Description of the project

Practical Competitive Prediction

Project Description

The problem of prediction is central in many areas of science, and various general methods of prediction have been developed in machine learning, statistics, and other areas of applied mathematics. Our research project is in the machine-learning tradition.

A common feature of the standard methods of prediction is their reliance on various stochastic assumptions made about the data-generating mechanism. For example, the currently dominant approach to prediction in machine learning is statistical learning theory. This theory gives interesting and useful performance guarantees for various prediction algorithms but makes a restrictive assumption on the way the data are generated: they are assumed to consist of independent and identically distributed labelled instances. Other possible assumptions are the stationarity or the Gaussian distribution of the data sequence.

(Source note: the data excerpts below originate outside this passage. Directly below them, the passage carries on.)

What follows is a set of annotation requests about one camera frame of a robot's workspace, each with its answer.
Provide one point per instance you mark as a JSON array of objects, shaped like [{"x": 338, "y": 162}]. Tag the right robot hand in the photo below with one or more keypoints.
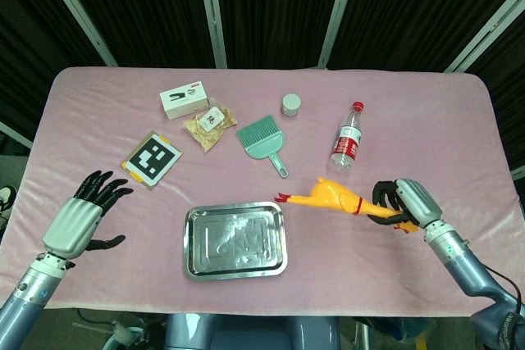
[{"x": 418, "y": 200}]

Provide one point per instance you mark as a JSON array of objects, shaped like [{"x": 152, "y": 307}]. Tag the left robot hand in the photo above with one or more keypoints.
[{"x": 71, "y": 223}]

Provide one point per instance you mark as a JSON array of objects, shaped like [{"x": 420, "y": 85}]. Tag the yellow rubber chicken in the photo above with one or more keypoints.
[{"x": 328, "y": 196}]

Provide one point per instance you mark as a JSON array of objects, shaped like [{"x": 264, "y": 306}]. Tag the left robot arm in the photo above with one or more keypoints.
[{"x": 28, "y": 292}]

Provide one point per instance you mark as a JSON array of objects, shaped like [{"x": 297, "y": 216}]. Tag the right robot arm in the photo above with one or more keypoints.
[{"x": 463, "y": 264}]

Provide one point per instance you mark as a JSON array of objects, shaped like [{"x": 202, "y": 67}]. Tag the stainless steel tray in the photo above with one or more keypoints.
[{"x": 236, "y": 241}]

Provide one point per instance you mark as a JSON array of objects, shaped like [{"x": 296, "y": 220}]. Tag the black white shoe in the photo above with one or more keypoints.
[{"x": 7, "y": 202}]

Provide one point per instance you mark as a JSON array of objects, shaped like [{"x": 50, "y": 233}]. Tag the pink tablecloth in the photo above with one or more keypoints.
[{"x": 369, "y": 276}]

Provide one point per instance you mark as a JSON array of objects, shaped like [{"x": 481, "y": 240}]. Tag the clear water bottle red label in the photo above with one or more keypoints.
[{"x": 348, "y": 141}]

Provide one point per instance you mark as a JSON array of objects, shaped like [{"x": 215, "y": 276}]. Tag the black white marker card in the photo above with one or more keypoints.
[{"x": 152, "y": 159}]

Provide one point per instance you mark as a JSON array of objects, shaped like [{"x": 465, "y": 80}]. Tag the dark ribbed screen panel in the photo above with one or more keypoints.
[
  {"x": 508, "y": 100},
  {"x": 275, "y": 10},
  {"x": 410, "y": 10},
  {"x": 33, "y": 38},
  {"x": 143, "y": 10}
]

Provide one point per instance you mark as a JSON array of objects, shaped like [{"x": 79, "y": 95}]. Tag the small white jar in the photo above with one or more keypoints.
[{"x": 291, "y": 105}]

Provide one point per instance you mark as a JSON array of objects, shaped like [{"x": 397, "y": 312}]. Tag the clear snack bag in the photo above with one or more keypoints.
[{"x": 205, "y": 134}]

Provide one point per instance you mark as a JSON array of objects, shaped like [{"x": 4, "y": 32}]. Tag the white stapler box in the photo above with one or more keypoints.
[{"x": 180, "y": 100}]

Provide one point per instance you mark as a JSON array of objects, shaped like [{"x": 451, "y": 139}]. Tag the teal dustpan brush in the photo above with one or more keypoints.
[{"x": 262, "y": 143}]

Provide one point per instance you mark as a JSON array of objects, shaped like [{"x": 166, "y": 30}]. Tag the grey robot torso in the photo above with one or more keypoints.
[{"x": 246, "y": 333}]

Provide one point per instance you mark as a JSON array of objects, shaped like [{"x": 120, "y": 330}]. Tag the white screen post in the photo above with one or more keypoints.
[
  {"x": 338, "y": 10},
  {"x": 16, "y": 135},
  {"x": 211, "y": 10},
  {"x": 484, "y": 30},
  {"x": 74, "y": 10}
]

Competitive prediction does not make any assumptions on data generation but still produces strong performance guarantees in the on-line prediction framework; in many cases, these guarantees are as strong as those obtained in statistical learning theory. The role of stochastic assumptions is played by a benchmark class of prediction strategies: the predictor first decides what class of prediction strategies he or she wants to compete with, and methods of competitive prediction produce predictions whose cumulative loss does not exceed the loss of any prediction strategy in the benchmark class plus a small overhead term. The task of competitive prediction is to design efficient algorithms that minimize the overhead term.

An important development in machine learning in recent years has been the explosion of interest in kernel methods (started by Vapnik's invention of support vector machines). The so-called "kernel trick" allows one to apply linear methods to non-linear problems. The kernel trick has been applied to several algorithms of competitive prediction to obtain competitive loss bounds for benchmark classes that are Hilbert spaces of prediction strategies (basically, classes of prediction strategies that are equipped with the notion of scalar product). The prediction algorithms themselves work with kernels rather than Hilbert spaces directly, which makes them computationally efficient. Since a large number of kernels have been developed for various applications, such as pattern recognition, web, bioinformatics, linguistics, etc., this makes the methods of competitive prediction very widely applicable.

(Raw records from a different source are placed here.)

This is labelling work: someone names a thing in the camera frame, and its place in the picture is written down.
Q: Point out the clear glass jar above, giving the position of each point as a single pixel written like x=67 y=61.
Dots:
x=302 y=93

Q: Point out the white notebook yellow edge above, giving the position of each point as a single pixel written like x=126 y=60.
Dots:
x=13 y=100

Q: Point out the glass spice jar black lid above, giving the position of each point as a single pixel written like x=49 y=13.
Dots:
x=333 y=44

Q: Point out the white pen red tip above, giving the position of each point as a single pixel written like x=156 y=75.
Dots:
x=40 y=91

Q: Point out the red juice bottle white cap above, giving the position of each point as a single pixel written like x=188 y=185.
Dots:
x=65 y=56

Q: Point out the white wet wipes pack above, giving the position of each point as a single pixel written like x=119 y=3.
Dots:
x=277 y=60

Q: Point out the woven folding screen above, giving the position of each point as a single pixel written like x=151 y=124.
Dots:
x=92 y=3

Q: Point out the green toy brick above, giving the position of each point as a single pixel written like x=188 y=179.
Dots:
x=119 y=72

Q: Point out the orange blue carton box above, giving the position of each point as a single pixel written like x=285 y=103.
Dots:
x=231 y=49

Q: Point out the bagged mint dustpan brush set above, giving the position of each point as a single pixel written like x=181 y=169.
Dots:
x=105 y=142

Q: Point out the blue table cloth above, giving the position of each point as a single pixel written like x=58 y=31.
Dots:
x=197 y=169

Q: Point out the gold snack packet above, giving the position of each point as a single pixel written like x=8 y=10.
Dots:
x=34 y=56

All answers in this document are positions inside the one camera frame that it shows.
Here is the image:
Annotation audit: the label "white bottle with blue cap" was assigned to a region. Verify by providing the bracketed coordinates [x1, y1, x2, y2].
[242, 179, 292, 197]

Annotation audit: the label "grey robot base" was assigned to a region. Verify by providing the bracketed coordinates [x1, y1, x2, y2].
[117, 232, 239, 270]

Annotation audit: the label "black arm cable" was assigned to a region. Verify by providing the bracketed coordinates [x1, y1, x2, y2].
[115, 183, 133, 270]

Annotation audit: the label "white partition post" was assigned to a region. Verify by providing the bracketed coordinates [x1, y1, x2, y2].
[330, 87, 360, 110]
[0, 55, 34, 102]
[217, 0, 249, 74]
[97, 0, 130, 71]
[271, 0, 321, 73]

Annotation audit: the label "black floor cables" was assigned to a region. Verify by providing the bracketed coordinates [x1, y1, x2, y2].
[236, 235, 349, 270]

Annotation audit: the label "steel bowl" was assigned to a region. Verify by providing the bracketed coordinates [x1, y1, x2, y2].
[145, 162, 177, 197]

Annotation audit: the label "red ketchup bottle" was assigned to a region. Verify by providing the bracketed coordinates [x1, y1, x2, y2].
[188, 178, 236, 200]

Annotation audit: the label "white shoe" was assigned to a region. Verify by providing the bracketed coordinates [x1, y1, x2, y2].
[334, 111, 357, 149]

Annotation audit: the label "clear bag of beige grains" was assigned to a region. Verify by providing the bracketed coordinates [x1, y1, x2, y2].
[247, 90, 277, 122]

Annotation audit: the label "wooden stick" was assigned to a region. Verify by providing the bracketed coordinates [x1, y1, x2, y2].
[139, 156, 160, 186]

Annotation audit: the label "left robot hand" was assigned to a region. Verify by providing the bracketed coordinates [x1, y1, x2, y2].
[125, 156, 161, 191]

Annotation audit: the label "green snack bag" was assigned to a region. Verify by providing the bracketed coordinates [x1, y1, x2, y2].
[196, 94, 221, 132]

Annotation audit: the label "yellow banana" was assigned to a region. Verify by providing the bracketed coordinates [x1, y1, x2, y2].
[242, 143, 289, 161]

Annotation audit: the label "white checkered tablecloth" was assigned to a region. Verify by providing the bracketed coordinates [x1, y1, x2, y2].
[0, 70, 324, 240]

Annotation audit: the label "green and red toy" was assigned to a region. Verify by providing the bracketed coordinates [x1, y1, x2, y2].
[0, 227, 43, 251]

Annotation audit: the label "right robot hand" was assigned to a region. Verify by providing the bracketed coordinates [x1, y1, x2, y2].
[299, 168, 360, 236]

The Hilbert spaces form a relatively small subclass of the Banach spaces, and the main goal of this project is to develop methods of competitive prediction for benchmark classes of prediction strategies that form Banach rather than Hilbert spaces. Why is this important? For us there are two main reasons.

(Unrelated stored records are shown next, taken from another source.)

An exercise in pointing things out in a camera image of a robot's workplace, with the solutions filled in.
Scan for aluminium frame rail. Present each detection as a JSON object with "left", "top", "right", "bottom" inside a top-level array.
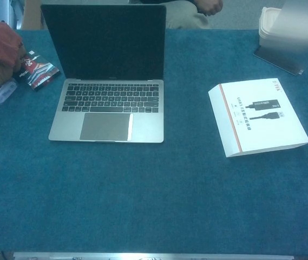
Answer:
[{"left": 12, "top": 251, "right": 295, "bottom": 260}]

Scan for colourful printed card box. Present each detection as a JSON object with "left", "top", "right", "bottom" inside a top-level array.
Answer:
[{"left": 14, "top": 50, "right": 62, "bottom": 92}]

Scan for white USB cable box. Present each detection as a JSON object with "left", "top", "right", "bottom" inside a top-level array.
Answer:
[{"left": 208, "top": 77, "right": 308, "bottom": 159}]

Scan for white container top right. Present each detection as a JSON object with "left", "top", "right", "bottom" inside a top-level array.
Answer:
[{"left": 253, "top": 0, "right": 308, "bottom": 76}]

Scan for seated person beige trousers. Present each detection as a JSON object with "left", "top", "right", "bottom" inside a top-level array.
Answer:
[{"left": 140, "top": 0, "right": 224, "bottom": 29}]

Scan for silver laptop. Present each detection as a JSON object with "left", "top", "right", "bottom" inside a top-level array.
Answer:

The overhead term in the competitive loss bounds involves the norm of the prediction strategy in the benchmark class we are competing with. Therefore, norm of prediction strategies plays a fundamental role in competitive prediction, whereas scalar product appears extraneous (albeit important for some algorithms and methods of their analysis).

From the pragmatic point of view, Banach function spaces provide many new interesting and practically important examples of benchmark classes of prediction strategies. For example, some benchmark classes are just too big to be equipped with scalar product. We believe that Banach-space methods have potential to extend further the domain of applicability of competitive prediction.